Exercise requirements: Return the data given below exactly as it appears.

The data:
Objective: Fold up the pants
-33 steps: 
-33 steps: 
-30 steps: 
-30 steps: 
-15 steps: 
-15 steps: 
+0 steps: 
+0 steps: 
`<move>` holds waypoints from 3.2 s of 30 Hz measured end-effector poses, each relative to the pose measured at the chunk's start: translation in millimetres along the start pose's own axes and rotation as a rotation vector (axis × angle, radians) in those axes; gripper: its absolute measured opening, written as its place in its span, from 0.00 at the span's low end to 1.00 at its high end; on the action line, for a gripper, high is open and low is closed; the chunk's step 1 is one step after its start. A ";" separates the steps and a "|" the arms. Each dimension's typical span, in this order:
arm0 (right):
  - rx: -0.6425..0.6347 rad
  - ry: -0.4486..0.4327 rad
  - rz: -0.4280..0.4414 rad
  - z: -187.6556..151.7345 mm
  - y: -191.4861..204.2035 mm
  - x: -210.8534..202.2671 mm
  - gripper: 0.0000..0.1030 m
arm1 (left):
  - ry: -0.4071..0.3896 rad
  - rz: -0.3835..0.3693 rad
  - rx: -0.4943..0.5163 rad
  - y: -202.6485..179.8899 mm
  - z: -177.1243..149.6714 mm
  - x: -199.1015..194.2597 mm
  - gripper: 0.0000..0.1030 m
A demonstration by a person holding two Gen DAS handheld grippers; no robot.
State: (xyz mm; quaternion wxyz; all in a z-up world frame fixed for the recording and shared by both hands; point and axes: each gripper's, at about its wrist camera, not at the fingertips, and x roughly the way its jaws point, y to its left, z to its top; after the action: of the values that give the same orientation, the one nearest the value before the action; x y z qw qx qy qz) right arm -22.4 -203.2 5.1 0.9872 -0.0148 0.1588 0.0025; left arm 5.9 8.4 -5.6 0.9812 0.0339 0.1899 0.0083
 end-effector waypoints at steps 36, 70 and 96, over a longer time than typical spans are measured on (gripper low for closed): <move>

Response for this exercise:
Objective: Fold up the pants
-33 steps: 
-33 steps: 
-30 steps: 
-30 steps: 
-15 steps: 
-15 steps: 
+0 steps: 
+0 steps: 
`<move>` holds waypoints from 3.2 s of 30 Hz measured end-effector poses, each relative to the pose measured at the chunk's start: translation in millimetres along the start pose's own axes and rotation as a rotation vector (axis × angle, radians) in those axes; gripper: its absolute measured opening, written as its place in its span, from 0.00 at the span's low end to 1.00 at its high end; on the action line, for a gripper, high is open and low is closed; the chunk's step 1 is one step after its start. A ";" separates the steps and a "|" the arms. Each dimension's typical span, in this order:
arm0 (right):
  - rx: -0.6425..0.6347 rad
  - ry: -0.4486..0.4327 rad
  - rz: -0.4280..0.4414 rad
  - z: -187.6556..151.7345 mm
  - y: -191.4861..204.2035 mm
  - x: -210.8534..202.2671 mm
  - gripper: 0.0000..0.1030 m
arm1 (left):
  - ry: -0.4071..0.3896 rad
  - rz: -0.3835..0.3693 rad
  - rx: -0.4943..0.5163 rad
  - y: -202.6485..179.8899 mm
  - z: -177.1243..149.6714 mm
  - x: -199.1015..194.2597 mm
  - gripper: 0.0000..0.1030 m
A demonstration by a person holding two Gen DAS handheld grippers; no robot.
State: (xyz mm; quaternion wxyz; all in a z-up world frame fixed for the recording and shared by both hands; point and axes: each gripper's, at about its wrist camera, not at the fingertips, and x roughly the way its jaws point, y to its left, z to its top; after the action: of the values that give the same orientation, the one nearest the value before the action; x y z qw qx qy qz) right arm -22.4 -203.2 5.1 0.9872 -0.0148 0.1588 0.0025; left arm 5.9 8.4 -5.6 0.9812 0.0339 0.1899 0.0083
 end-effector waypoints at steps 36, 70 and 96, over a longer time than typical spans are measured on (gripper low for closed): <move>

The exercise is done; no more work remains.